The city government sued the home builder for problems with the development’s streets and sidewalks. The builder then sued the insured and other contractors on the project for reimbursement of repair and legal costs. Later, several owners of the homes in the development sued the builder for alleged construction defects. The court opinion does not mention the amount of the damages, but construction defects involving several homes likely ran to seven figures.
The builder submitted the claims to both of the insured’s carriers. However, the carriers denied coverage, saying that the builder was not an additional insured because its contract with the insured did not require the coverage.
The builder sued both carriers, the agency and the E&S brokerage for breach of contract, negligence, negligent misrepresentation and fraud. The carriers said the builder did not qualify as an additional insured. The agency argued that it had no duty to the builder because it wasn’t the agency’s client, and that all information it provided was accurate. The builder settled out of court with the E&S carrier, but a trial court ruled in favor of the other carrier, the agency and the E&S brokerage. The builder appealed.

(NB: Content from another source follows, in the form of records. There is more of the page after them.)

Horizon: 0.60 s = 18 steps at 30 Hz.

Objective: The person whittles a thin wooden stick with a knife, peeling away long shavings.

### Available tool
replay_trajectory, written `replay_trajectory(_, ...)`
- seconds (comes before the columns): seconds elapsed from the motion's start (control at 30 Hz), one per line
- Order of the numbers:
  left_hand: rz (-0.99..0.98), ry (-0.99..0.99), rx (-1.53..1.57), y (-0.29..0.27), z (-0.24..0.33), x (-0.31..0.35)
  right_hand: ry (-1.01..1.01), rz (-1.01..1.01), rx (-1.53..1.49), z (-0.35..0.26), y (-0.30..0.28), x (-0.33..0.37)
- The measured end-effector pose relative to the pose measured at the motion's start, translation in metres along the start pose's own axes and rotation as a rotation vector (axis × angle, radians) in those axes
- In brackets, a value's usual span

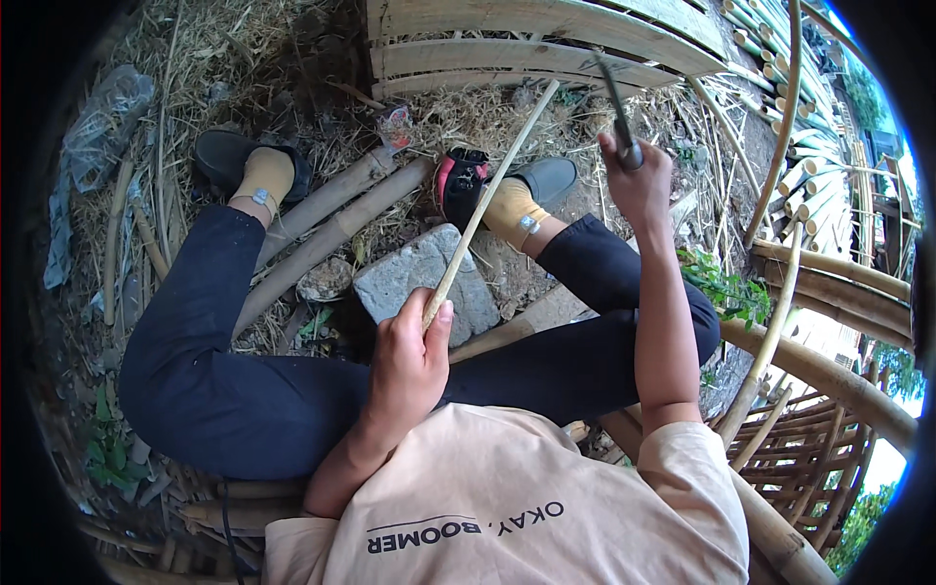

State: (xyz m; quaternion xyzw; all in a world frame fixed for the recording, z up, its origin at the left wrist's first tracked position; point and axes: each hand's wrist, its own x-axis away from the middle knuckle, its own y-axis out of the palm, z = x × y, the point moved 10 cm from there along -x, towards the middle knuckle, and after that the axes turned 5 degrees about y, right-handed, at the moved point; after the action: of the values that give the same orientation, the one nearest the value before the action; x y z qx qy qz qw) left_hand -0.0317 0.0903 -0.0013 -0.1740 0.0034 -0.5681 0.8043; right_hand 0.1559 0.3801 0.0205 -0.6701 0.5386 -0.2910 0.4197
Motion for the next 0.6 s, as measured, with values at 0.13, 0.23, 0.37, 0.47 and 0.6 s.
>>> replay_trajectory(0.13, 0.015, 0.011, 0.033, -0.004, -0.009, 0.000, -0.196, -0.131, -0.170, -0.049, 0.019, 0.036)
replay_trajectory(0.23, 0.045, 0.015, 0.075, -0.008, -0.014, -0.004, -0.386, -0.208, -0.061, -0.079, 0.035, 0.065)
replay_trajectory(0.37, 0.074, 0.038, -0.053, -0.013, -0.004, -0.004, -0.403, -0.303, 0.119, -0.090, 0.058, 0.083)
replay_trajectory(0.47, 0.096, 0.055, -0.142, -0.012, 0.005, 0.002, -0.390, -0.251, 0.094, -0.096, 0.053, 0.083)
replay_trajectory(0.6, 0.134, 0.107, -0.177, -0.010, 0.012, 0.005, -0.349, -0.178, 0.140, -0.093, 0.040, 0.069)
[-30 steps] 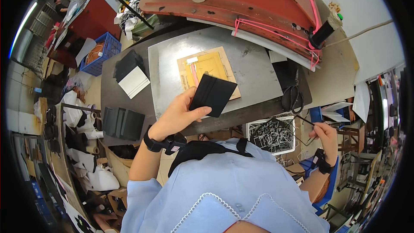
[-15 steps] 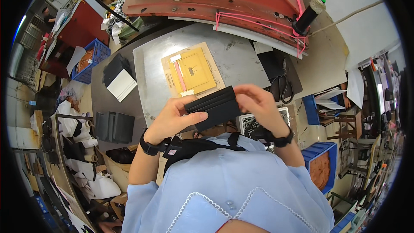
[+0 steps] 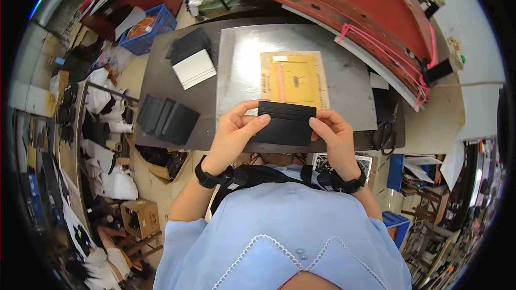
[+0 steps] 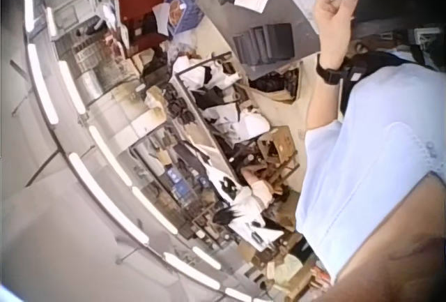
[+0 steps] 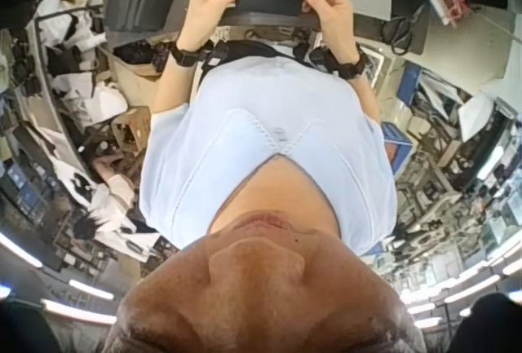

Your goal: The recorder is assembling leather wallet components using a manual press machine to bond pieces together.

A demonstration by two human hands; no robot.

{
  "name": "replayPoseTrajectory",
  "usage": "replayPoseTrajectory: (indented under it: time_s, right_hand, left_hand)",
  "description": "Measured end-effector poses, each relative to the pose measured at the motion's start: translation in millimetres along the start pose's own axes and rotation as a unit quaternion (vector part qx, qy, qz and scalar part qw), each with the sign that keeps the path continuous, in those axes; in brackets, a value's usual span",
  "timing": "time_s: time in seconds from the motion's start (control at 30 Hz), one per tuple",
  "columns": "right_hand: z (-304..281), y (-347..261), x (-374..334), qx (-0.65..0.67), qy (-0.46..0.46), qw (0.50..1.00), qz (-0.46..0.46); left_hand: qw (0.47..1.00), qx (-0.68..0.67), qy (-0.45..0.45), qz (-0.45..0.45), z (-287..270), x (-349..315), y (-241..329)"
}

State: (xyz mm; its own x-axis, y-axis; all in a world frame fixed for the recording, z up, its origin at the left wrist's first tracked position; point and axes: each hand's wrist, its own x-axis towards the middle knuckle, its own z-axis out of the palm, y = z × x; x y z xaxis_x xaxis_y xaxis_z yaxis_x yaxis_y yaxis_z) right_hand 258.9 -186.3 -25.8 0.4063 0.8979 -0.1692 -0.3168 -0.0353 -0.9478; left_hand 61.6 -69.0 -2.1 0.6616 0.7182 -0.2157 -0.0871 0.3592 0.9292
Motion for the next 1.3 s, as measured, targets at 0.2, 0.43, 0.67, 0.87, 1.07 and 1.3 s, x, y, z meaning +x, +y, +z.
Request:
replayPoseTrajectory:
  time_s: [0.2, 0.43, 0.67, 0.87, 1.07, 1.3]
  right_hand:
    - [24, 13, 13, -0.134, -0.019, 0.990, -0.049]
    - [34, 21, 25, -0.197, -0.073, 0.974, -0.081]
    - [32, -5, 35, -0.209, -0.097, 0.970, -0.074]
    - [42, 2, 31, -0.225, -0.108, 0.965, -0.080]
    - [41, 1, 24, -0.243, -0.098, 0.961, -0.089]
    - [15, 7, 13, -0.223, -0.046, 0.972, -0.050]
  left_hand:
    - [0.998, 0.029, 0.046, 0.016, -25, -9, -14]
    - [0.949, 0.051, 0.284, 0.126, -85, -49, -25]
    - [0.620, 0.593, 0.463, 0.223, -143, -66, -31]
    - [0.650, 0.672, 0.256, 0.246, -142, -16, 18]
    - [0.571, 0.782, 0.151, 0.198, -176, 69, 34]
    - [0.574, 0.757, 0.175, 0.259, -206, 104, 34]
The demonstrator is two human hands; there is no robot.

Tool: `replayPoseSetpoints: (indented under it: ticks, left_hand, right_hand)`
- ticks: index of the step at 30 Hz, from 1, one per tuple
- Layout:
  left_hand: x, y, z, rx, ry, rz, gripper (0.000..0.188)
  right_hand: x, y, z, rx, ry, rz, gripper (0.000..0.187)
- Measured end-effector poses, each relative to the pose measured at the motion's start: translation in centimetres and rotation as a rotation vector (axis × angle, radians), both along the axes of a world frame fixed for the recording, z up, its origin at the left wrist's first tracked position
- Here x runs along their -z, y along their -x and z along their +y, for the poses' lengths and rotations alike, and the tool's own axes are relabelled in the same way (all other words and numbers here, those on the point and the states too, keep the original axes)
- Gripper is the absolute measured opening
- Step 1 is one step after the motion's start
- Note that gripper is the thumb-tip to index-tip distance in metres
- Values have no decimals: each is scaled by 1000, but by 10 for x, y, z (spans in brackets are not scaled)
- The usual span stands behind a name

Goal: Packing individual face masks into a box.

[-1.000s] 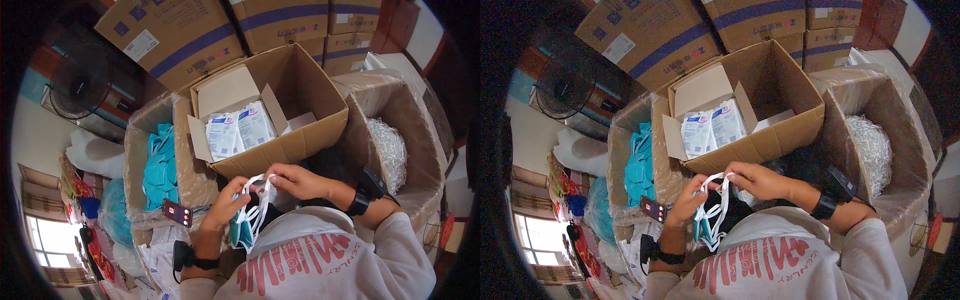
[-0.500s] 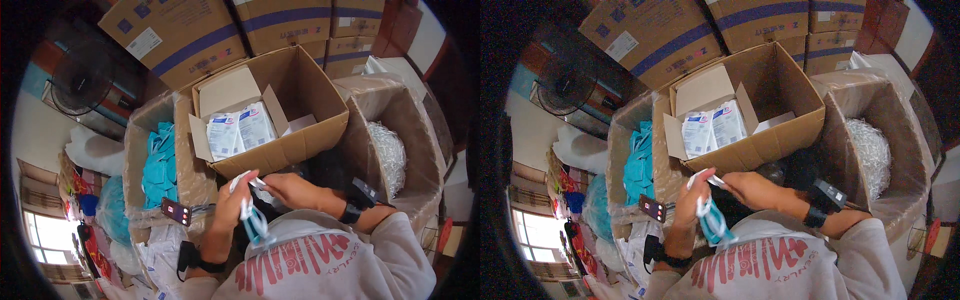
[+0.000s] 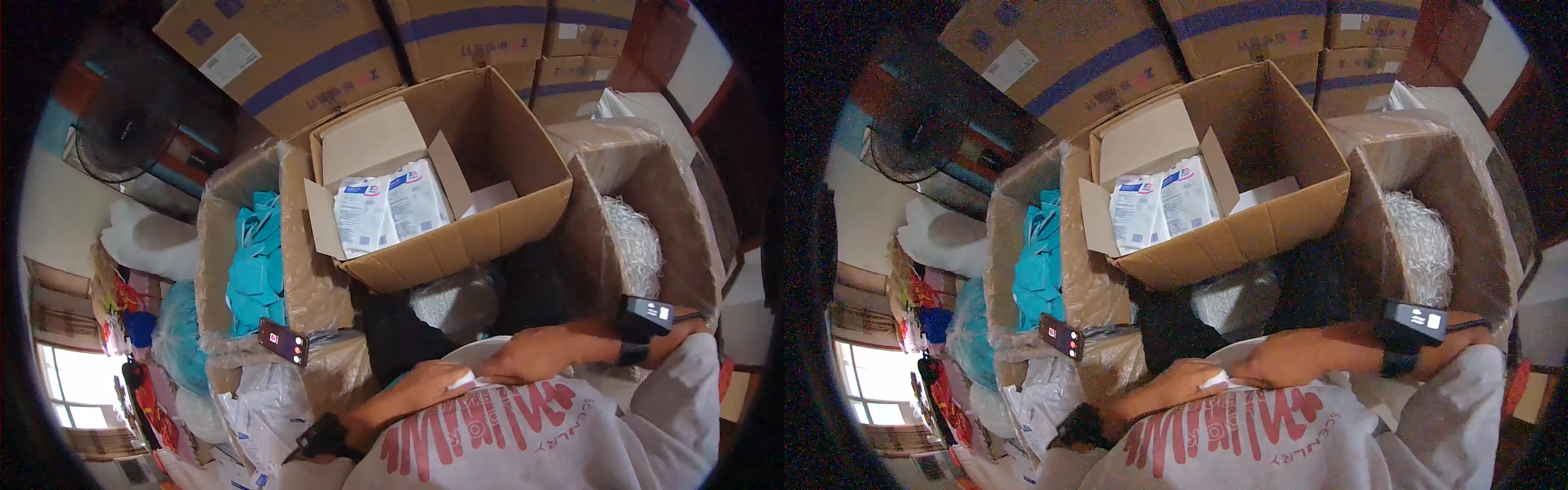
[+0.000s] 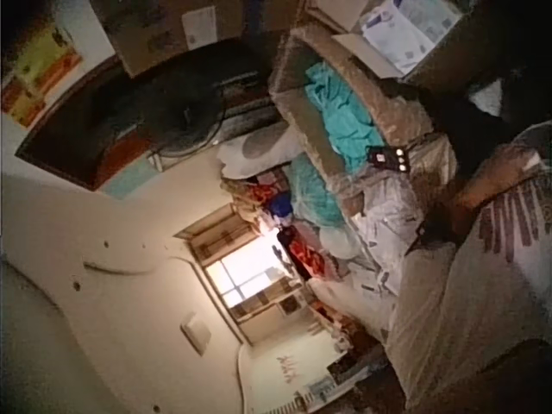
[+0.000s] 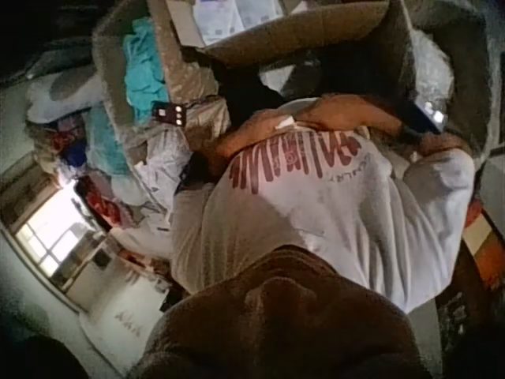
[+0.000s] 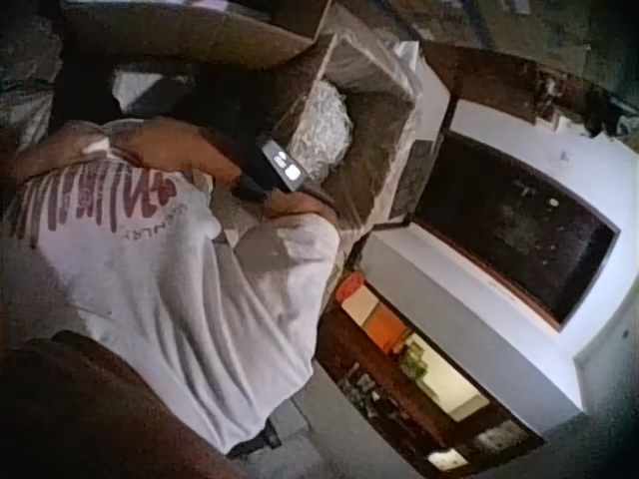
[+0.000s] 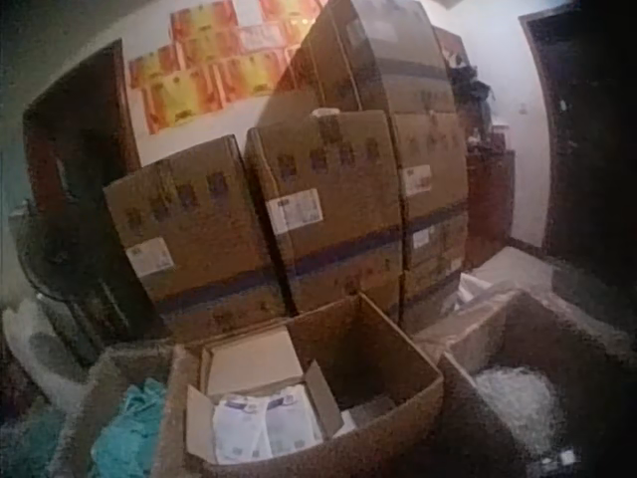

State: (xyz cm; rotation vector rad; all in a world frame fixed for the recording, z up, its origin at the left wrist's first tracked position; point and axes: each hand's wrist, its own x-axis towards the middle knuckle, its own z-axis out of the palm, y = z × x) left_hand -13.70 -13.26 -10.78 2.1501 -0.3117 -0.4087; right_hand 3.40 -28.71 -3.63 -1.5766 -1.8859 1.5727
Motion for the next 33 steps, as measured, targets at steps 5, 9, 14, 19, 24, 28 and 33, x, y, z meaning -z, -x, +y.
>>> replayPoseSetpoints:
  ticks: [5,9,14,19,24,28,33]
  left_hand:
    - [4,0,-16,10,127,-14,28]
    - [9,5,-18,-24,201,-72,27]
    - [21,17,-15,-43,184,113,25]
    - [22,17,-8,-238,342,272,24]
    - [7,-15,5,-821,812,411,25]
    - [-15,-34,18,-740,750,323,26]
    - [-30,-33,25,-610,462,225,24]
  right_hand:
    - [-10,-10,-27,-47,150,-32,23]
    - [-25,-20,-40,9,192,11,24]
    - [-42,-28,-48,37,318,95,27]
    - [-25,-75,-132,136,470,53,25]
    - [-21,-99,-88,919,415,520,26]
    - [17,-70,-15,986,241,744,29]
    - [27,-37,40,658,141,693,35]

The appeals court said that a jury must determine whether the contract required additional insured coverage. However, it upheld the ruling in favor of the agency and E&S brokerage. Neither entity owed a duty of care to the builder, the court said, because it was not their client. It also noted that the certificates stated that they were issued as a matter of information only and conferred no rights on the holder. Thus, neither entity was negligent and neither misrepresented the terms of the policies. Lastly, the court said there was no fraud because neither entity made a false statement.
The agency won this case because it followed good practices regarding certificates of insurance. It issued standard forms with disclaimers on them. It attached copies of the additional insured endorsements. It stated in the certificates that additional insured coverage was dependent on a written contract, as the endorsements stated. In short, it told the builder exactly what the policies said and nothing more.
Agencies that follow this one’s example will find it easier to defeat errors and omissions claims. By practicing good loss control, they will also make these claims infrequent.